I have this tendency to think that if I can just control everything, just keep everybody safe and happy and comfortable, that everything will be okay.  But as I hummed, I was struck by the realization that just because I make my kids wear hats, doesn’t mean that snow isn’t going to fall onto their heads.  It never ceases to amaze me just how little control I actually have.

I always imagine that we were in church when it happened, singing the Lord’s Prayer.  The congregation at my church could sing the Lord’s Prayer like nothing less than a choir of angels.  Well, angels with head colds maybe.  It didn’t actually sound very good, but the passion was there.  The passion was alive.  The passion could’ve sparked a thousand fires, in fact, during all that wailing.  And, for some odd reason, these are the sounds that go through my head whenever I find myself thinking about it.

My brother was in the eighth grade the first time he made a friend at school.  He’d never known how to go about making a friend, so he asked my mom how he could to do it.  My mom told him to get the boy’s phone number.  And, the very next day at school, he did it.  He actually asked the boy for his phone number.  And the boy actually gave him his phone number.  

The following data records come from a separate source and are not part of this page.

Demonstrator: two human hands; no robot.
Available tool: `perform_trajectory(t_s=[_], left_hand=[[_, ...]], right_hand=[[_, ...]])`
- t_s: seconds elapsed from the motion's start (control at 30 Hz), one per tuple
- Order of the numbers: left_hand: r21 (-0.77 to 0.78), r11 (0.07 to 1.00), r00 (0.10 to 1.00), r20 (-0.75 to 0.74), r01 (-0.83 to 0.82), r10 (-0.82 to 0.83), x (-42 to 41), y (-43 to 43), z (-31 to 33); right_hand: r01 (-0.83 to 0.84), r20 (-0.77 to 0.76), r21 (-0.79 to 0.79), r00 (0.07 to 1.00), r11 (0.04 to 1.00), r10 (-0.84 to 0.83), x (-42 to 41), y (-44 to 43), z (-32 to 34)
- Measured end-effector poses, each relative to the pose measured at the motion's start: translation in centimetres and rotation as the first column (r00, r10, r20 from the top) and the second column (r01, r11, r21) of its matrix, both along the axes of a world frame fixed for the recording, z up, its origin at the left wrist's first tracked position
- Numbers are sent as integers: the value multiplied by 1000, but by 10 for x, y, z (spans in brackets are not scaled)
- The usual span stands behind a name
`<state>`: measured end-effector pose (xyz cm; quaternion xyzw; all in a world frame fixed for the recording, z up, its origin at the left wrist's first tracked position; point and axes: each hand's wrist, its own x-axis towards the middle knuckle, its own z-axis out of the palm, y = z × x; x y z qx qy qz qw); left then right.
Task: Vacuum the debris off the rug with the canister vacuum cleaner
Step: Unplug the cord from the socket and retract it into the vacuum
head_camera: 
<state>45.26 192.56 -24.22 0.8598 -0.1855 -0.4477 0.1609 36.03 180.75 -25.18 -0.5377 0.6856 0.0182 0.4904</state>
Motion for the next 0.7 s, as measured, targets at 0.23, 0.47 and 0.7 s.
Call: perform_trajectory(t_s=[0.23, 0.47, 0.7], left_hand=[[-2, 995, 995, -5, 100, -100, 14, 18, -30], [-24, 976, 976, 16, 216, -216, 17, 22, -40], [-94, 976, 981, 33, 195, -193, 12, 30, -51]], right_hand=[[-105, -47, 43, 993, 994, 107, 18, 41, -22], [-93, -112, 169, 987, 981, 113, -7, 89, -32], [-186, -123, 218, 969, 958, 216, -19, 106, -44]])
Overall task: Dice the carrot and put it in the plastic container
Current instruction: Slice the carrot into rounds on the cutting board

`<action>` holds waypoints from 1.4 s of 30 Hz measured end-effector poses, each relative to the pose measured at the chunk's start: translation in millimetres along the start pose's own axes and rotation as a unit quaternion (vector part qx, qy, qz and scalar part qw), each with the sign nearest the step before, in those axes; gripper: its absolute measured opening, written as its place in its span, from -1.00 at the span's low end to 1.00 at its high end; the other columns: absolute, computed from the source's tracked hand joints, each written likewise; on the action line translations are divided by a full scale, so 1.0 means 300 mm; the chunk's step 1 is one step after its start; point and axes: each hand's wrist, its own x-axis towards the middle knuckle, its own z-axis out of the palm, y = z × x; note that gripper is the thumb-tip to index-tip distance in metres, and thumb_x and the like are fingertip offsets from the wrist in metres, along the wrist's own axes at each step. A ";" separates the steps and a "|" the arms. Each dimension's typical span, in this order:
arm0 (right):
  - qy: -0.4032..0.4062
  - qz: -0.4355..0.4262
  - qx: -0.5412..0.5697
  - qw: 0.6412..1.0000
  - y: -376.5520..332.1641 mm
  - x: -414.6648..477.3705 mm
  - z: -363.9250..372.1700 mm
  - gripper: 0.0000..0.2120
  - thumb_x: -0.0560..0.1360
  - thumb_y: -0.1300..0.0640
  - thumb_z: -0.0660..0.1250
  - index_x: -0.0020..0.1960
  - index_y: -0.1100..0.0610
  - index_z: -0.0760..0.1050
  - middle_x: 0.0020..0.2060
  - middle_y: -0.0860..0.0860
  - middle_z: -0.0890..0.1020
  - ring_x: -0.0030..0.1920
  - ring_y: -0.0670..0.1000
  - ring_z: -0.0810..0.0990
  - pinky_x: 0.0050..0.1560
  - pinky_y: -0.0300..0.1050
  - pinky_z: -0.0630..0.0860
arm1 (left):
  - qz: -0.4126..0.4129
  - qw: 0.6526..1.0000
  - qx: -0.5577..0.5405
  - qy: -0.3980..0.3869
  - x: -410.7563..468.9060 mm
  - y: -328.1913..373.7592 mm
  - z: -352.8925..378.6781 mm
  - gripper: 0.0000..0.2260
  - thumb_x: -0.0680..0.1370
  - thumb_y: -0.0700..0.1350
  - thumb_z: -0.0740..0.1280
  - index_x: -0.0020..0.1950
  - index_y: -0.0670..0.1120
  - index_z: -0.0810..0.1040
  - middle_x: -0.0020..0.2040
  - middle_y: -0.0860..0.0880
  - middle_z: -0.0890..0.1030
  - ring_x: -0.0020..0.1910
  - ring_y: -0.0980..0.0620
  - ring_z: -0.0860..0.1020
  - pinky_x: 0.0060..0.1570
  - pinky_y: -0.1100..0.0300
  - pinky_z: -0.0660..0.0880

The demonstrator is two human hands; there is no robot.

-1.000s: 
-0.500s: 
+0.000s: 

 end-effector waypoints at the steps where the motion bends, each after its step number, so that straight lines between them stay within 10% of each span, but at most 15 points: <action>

This was a big deal at the dinner table that night.  Besides being happy for my brother, and happy about how excited my parents were about this, I was surprised at how much it relieved my own mind to know that my brother finally had a friend at school, because this friend hadn’t been chosen for my brother.  It wasn’t me, or the child of one of my parents’ friends, or somebody that he’d been forced to group up with at Sunday school.  This boy was somebody that my brother had chosen for himself.  His name was Chris.

I think my brother may have chosen Chris because the other boys at school picked on him too.  Well, “picked on” is a rather nice way of putting it actually.  Every single day, and often multiple times per day, groups of boys would encircle my brother and/or Chris at school, and push them back and forth between themselves like human-sized beach balls.  They’d show them knives and laugh and threaten to kill them, all while knocking them down, waiting for them to get back up, knocking them down again, etc.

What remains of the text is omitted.